Désormais entouré de Sylvie Genest (piano, accordéon), de Tommy Gauthier (violon, bouzouki, mandoline, voix), d’Olivier Rondeau (guitares, voix), de Nicolas Pellerin (violon, pieds, voix) et de Benoît Dufresne (contrebasse), Lambert avoue renaître: "Moi, en tant que vieux musicien de la relève, je commence… Yves Lambert, personne ne le connaît. Moi, je suis Monsieur Bottine. C’est pour ça que je me considère comme faisant partie de la relève. Je recommence vraiment quelque chose. Et je me sens plus proche de la jeune génération que de celle de mon âge. Je dis quelque chose aux jeunes et ils me comprennent. Ils sont d’accord avec moi. Les vieux ne le sont pas parce que je les dérange. Je pense qu’ils sont plus conformistes que moi avec le temps."
L’ÂGE DE RAISON
Seul aux commandes de son navire, le maquisard de 48 ans retrouve une liberté perdue. Une indépendance qui s’exprime autant dans sa musique que dans sa pensée. "Dans le contexte actuel, où l’industrie culturelle est plus industrielle que culturelle, il y a des positions à prendre. J’en ai donc profité pour me "grounder". J’avais le goût d’un retour aux sources en ce qui concerne la tradition québécoise. J’avais besoin de plus de real stuff. Pendant longtemps, la démarche de la Bottine a été très fusion. Cela est parti d’une manière et cela a abouti, au début des années 90, avec les cuivres. C’était très exubérant. Mon rôle là-dedans devenait de plus en plus secondaire dans l’esthétisme musical. Le band axait la musique sur les arrangements au détriment du contenu et des solistes…"
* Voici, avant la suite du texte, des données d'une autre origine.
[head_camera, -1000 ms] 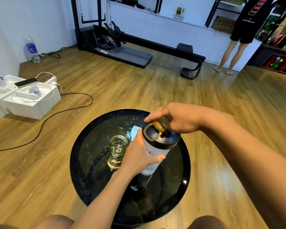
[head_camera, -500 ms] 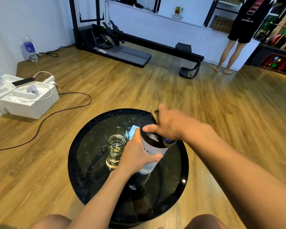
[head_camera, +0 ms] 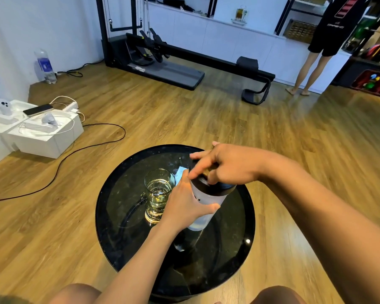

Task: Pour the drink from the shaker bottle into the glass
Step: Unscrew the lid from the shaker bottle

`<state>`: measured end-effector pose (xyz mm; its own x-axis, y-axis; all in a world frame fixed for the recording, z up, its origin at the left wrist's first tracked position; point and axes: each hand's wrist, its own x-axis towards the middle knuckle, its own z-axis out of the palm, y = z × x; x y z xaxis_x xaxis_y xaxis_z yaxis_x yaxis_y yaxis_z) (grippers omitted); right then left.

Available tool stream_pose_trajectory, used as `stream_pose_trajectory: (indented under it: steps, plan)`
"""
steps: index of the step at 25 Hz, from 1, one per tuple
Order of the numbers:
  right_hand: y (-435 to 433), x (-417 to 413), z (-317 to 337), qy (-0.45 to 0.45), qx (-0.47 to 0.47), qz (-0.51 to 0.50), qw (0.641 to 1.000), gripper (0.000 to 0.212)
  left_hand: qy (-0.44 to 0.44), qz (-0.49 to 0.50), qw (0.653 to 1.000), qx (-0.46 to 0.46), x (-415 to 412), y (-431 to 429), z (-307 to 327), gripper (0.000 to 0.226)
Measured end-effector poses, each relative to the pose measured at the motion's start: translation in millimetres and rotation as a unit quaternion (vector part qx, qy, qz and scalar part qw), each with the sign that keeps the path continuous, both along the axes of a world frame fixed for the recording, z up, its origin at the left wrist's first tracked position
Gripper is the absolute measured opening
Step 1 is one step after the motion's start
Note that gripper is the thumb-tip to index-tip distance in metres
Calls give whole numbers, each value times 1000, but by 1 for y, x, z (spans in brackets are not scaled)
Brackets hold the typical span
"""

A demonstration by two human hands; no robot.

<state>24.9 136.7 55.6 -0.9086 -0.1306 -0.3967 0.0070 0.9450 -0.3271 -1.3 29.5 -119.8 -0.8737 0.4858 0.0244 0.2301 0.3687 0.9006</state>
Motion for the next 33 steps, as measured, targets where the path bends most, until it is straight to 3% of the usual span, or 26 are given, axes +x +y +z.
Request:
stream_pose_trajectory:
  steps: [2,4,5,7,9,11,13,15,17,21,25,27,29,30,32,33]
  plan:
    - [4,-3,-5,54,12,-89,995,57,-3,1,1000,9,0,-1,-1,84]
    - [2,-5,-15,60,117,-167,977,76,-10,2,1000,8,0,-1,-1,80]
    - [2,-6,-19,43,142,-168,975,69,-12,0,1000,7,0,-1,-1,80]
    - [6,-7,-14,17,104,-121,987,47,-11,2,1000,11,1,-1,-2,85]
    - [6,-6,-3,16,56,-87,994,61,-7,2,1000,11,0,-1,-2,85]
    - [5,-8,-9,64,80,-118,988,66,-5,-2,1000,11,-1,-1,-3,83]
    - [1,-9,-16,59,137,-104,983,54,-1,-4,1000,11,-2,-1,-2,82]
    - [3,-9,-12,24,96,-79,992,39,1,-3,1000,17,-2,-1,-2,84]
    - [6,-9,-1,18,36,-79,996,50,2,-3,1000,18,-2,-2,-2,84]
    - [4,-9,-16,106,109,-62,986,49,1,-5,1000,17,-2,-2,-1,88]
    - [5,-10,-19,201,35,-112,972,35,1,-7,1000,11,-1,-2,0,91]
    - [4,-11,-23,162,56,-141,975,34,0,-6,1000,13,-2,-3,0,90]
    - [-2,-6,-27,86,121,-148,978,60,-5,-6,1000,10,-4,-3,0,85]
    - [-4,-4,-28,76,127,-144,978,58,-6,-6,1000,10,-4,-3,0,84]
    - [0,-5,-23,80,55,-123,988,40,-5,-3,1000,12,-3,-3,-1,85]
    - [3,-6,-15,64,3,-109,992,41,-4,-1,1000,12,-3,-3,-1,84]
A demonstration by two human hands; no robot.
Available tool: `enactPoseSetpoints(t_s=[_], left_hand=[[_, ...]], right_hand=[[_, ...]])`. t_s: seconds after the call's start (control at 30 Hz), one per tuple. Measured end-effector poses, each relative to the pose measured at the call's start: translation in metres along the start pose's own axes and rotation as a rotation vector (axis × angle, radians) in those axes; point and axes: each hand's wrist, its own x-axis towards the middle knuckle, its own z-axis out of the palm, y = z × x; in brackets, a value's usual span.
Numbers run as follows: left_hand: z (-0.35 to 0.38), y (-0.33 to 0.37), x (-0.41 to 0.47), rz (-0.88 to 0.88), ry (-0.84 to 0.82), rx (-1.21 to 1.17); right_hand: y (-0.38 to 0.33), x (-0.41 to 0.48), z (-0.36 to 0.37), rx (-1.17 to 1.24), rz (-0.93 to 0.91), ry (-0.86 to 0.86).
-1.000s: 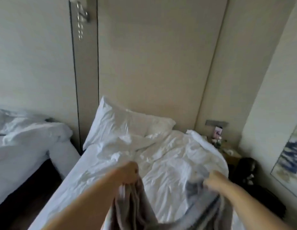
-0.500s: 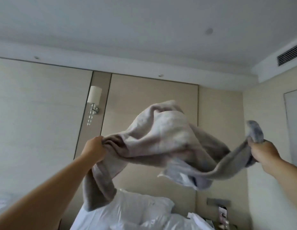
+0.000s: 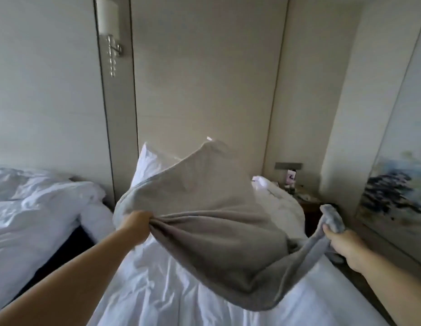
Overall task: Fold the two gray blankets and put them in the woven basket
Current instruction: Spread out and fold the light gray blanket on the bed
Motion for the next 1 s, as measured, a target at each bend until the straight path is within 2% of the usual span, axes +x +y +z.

Ainsi, le passionné ramène les projecteurs vers lui. Ne craignant plus d’écorcher les oreilles de ses collègues avec ses idées politiques, il affiche désormais ses véritables couleurs. "Je suis beaucoup plus affirmé. Je n’ai plus de comptes à rendre à personne. Je suis beaucoup plus cinglant, beaucoup plus critique par rapport à la société. Je n’ai jamais été aussi nationaliste que maintenant. J’estime qu’à moyen et à long terme, la seule façon de préserver notre culture, c’est la souveraineté." Faire partie du mouvement traditionnel se révèle-t-il une façon de participer à la sauvegarde de notre héritage québécois? "Oui, c’est un geste politique… esthétique et de variété. Je ne suis pas un démagogue. Je sais que je représente un certain symbole de la fête et je ne veux vraiment pas laisser ce côté. Mais, je crois que c’est notre responsabilité en tant qu’artistes d’avoir des opinions. Et il ne faut pas avoir peur de ses convictions. Il y a une phrase qui ne me ressemble plus du tout -je ne dénigre pas les gens qui font de cette manière; j’aime bien le vivre et le laisser vivre – mais, en tant qu’artiste qui a une certaine démarche, je ne pourrais plus jamais dire: "Ah! moi, je fais de la musique pour gagner ma vie et peu importe les contextes, je vais jouer." J’estime qu’il faut choisir… Et quand ça touche à la propagande, il faut se produire en fonction de ses convictions. Dans mon cas, ce n’est pas l’argent qui va mener ma destinée." Le volubile musicien semble d’ailleurs en avoir gros sur le cœur à ce sujet et parle de sa déception quant à l’industrie de la radio: "J’estime qu’il y a du monde qui ne prend pas la responsabilité d’éduquer le peuple. Car ce n’est pas à cause de celui-ci si la culture du Québec s’en va chez le diable. C’est à cause des décideurs, des jeunes cadres mercantiles… Il y aurait beaucoup de ménage à faire, mais la volonté n’est pas là", conclut-il avec tristesse.